The abstract and table are posted from the latest Didier Raoult article, a summary of their first 1,061 #covid19 patients treated with hydroxychloroquine and azithromycin.

For anyone who was displeased with prior publications, this is no better. <thread>

https://www.mediterranee-infection.com/pre-prints-ihu/ 
As before, the key is the inclusion criteria:
COVID-19 patients "treated for at least 3 days with the HCQ-AZ combination and a follow-up of at least 9 days".

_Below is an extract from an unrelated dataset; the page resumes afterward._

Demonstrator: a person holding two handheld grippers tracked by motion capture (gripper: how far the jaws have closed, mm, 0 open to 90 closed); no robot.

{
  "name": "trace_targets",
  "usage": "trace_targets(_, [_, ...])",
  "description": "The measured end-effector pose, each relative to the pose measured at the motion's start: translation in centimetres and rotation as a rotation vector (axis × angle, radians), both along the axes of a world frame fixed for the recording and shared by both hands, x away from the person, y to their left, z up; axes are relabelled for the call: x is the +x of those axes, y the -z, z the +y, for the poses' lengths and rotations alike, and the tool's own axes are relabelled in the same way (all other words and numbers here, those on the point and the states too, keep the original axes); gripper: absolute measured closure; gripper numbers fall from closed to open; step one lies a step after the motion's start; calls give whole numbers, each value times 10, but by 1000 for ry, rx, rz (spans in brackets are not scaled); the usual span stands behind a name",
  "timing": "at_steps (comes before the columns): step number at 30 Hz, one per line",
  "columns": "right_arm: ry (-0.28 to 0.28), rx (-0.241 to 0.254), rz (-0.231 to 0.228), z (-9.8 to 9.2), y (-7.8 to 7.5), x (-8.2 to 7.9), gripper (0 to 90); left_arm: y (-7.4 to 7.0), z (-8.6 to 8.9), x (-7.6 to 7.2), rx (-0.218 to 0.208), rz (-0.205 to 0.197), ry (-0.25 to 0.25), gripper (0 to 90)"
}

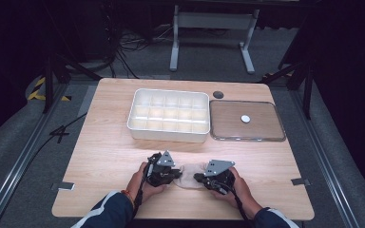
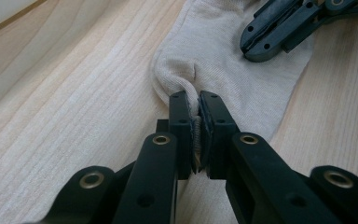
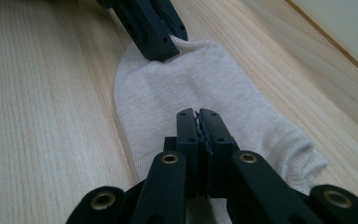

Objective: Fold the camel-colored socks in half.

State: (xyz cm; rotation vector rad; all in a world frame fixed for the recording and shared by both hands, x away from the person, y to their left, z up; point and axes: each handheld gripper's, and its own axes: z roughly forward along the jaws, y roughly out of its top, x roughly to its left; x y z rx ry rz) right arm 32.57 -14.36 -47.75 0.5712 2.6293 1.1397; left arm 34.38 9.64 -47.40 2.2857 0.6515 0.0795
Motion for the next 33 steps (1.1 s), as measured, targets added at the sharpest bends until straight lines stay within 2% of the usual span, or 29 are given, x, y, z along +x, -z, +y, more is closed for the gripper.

So, easy to see how patients can be "lost" outside these specific criteria.
It should also be noted only about 1/3rd of their 3,165 patients treated in Marseille met these study criteria for inclusion.
- Were they not treated with HCQ-AZ?
- Get worse before they could be treated for 3 days?
- Discontinued HCQ-AZ before 3 days due to adverse effects?
The authors termed their primary "poor outcome" as "death or transfer to intensive care unit (ICU) or hospitalization for 10 days or more", which was 46 (4.3%) of their cohort.

Of those, 5 have died and another 16 still remain hospitalized.
Those who recovered were young - average age 42.

Those who did not were not - average age 69.2.

A running tally of 0.5% current mortality in this cohort is good - but not light years beyond results seen in Hong Kong or South Korea where extensive testing drives down CFR.
A lot *more* patients, but still no insight into whether this treatment improved their outcomes as compared to best supportive care.

It remains preposterous these authors failed to randomize for rigorous study. We could know definitively by now efficacy and the effect size!
This is bad science and a disservice to world public health.

Any small local advantage in mortality, assuming this is beneficial, is grossly outweighed by failing to reliably inform the treatment of hundreds of thousands (or millions) of patients around the world.